▸ **INFORMATION GIVEN**:
<<<<
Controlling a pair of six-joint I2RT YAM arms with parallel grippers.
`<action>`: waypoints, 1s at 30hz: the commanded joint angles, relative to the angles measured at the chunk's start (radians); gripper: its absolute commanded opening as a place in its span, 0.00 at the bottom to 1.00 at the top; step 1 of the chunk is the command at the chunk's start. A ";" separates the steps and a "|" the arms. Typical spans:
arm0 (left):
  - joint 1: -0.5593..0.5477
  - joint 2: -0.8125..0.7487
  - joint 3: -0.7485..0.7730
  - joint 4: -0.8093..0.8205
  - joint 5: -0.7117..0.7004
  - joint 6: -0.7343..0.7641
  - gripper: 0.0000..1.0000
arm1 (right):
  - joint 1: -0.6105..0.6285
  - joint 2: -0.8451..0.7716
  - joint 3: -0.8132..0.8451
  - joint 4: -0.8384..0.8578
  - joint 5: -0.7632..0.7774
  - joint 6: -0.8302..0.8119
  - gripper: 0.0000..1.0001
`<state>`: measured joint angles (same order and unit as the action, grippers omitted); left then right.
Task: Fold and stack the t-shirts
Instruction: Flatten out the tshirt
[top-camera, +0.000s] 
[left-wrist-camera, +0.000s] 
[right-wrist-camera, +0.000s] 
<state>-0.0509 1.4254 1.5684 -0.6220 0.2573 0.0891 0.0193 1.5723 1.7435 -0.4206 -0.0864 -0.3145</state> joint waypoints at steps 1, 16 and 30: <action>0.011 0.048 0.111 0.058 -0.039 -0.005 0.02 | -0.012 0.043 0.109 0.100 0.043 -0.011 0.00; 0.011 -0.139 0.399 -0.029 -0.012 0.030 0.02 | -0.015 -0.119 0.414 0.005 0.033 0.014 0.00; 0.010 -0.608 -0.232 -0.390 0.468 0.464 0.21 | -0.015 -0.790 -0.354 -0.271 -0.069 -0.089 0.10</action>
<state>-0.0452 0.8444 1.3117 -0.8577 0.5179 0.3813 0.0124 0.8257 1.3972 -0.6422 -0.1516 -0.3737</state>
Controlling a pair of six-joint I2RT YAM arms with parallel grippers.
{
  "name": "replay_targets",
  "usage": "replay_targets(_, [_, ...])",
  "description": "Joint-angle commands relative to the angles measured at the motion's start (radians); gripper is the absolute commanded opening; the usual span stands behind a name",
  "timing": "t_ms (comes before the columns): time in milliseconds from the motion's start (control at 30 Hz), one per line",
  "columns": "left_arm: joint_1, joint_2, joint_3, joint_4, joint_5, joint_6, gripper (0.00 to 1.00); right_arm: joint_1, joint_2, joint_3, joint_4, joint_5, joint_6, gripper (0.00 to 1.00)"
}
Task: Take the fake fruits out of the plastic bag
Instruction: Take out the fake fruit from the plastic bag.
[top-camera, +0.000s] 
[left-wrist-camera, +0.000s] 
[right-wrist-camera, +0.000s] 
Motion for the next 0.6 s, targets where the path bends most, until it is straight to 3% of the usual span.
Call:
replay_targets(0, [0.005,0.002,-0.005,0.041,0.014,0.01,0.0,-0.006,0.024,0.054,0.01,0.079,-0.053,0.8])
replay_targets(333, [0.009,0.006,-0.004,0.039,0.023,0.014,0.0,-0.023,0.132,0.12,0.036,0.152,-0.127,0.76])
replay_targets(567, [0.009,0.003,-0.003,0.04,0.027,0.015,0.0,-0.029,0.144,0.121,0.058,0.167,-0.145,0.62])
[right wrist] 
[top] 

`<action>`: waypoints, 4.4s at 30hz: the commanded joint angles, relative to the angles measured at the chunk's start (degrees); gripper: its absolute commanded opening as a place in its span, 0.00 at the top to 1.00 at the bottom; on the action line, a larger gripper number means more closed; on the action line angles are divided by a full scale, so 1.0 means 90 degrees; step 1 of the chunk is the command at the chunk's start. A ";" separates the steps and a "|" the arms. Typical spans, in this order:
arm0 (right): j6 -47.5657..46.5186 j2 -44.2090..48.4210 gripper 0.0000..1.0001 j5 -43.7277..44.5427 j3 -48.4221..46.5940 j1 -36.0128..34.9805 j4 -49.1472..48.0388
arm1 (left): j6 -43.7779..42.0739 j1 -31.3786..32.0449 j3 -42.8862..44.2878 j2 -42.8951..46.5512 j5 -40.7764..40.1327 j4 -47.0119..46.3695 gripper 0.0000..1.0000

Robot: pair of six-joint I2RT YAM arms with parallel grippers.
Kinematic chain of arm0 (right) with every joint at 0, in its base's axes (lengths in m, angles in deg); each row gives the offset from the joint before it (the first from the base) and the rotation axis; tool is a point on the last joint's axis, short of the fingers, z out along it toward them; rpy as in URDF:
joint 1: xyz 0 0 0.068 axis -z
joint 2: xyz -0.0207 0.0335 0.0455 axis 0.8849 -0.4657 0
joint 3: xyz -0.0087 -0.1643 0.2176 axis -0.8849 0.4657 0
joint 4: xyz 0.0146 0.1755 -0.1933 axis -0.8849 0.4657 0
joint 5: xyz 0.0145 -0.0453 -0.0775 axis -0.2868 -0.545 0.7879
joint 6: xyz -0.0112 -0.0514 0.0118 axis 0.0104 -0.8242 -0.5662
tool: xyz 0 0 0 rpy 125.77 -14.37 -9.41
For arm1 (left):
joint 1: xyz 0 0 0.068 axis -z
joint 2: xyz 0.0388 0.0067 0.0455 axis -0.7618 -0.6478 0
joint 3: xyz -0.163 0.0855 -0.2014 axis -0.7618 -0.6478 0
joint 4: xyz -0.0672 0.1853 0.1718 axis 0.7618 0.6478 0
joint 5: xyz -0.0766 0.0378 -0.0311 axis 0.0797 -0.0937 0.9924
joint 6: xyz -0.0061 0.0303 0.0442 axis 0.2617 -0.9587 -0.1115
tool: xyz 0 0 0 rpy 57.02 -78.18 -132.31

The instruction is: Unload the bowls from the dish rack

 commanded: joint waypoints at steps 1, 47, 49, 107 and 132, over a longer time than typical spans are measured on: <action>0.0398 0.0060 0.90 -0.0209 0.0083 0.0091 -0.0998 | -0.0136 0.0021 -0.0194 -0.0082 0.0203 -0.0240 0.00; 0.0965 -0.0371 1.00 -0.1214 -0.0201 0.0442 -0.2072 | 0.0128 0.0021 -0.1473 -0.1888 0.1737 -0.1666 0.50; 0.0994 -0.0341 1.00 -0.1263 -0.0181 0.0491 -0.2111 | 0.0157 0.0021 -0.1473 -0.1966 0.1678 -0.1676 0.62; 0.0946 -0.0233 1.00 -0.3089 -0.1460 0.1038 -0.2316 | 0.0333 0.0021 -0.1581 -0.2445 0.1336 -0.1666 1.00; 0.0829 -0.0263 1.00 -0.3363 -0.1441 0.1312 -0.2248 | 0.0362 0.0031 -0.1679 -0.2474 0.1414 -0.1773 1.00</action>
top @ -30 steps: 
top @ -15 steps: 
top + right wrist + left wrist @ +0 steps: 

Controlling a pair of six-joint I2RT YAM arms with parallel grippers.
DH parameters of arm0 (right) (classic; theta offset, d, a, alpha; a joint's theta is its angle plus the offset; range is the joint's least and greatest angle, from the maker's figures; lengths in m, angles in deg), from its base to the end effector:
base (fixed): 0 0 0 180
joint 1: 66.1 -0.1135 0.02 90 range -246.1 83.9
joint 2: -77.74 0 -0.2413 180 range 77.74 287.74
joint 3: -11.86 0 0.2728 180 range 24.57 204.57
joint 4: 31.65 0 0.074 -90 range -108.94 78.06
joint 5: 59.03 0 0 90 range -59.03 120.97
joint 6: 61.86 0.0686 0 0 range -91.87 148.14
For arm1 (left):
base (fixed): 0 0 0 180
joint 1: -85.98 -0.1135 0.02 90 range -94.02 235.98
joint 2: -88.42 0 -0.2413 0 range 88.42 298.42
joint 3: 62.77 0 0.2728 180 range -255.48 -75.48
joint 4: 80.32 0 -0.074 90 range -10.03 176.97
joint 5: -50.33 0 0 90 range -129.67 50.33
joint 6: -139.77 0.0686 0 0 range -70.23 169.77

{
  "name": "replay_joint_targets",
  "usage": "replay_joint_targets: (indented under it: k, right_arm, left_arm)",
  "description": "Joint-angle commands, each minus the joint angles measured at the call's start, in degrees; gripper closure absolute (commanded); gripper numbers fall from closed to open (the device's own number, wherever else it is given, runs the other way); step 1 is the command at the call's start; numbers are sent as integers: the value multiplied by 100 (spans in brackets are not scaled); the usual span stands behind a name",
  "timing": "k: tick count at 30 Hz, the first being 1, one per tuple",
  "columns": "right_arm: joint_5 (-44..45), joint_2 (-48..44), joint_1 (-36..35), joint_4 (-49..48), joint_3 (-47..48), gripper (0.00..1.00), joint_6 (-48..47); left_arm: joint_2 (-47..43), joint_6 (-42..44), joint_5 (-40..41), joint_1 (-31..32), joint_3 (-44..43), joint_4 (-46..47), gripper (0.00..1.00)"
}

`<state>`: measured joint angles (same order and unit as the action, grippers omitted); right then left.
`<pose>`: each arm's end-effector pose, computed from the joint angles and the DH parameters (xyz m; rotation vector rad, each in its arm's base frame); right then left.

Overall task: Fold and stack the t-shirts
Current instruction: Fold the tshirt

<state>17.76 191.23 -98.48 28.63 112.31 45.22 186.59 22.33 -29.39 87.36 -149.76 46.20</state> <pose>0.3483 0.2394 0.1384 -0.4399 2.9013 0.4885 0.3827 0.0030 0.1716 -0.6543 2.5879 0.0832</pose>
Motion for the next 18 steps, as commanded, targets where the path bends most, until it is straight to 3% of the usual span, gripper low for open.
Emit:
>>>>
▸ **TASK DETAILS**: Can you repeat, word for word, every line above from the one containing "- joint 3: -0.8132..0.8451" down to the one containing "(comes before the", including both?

▸ **ANSWER TO THE PROBLEM**:
  - joint 3: -0.8132..0.8451
  - joint 4: -0.8384..0.8578
  - joint 5: -0.7632..0.7774
  - joint 6: -0.8302..0.8119
  - gripper: 0.0000..1.0001
`<state>`: measured joint angles (same order and unit as the action, grippers omitted); left then right.
Task: Fold and stack the t-shirts
Instruction: Flatten out the tshirt
[top-camera, +0.000s] 
[left-wrist-camera, +0.000s] 
[right-wrist-camera, +0.000s] 
<state>-0.0509 1.4254 1.5684 -0.6220 0.2573 0.0891 0.0193 1.5723 1.7435 -0.4206 -0.0864 -0.3145</state> joint waypoints at steps 1, 16 and 30: <action>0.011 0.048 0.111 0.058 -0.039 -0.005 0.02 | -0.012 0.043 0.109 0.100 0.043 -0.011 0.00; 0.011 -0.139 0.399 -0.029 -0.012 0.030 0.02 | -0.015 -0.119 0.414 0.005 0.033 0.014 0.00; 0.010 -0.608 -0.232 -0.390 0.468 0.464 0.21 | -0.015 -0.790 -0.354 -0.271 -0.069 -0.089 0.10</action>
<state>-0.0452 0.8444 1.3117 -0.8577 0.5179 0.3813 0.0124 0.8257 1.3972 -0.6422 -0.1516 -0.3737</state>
Controlling a pair of six-joint I2RT YAM arms with parallel grippers.
{
  "name": "replay_targets",
  "usage": "replay_targets(_, [_, ...])",
  "description": "Joint-angle commands relative to the angles measured at the motion's start (radians); gripper is the absolute commanded opening; the usual span stands behind a name",
  "timing": "t_ms (comes before the columns): time in milliseconds from the motion's start (control at 30 Hz), one per line",

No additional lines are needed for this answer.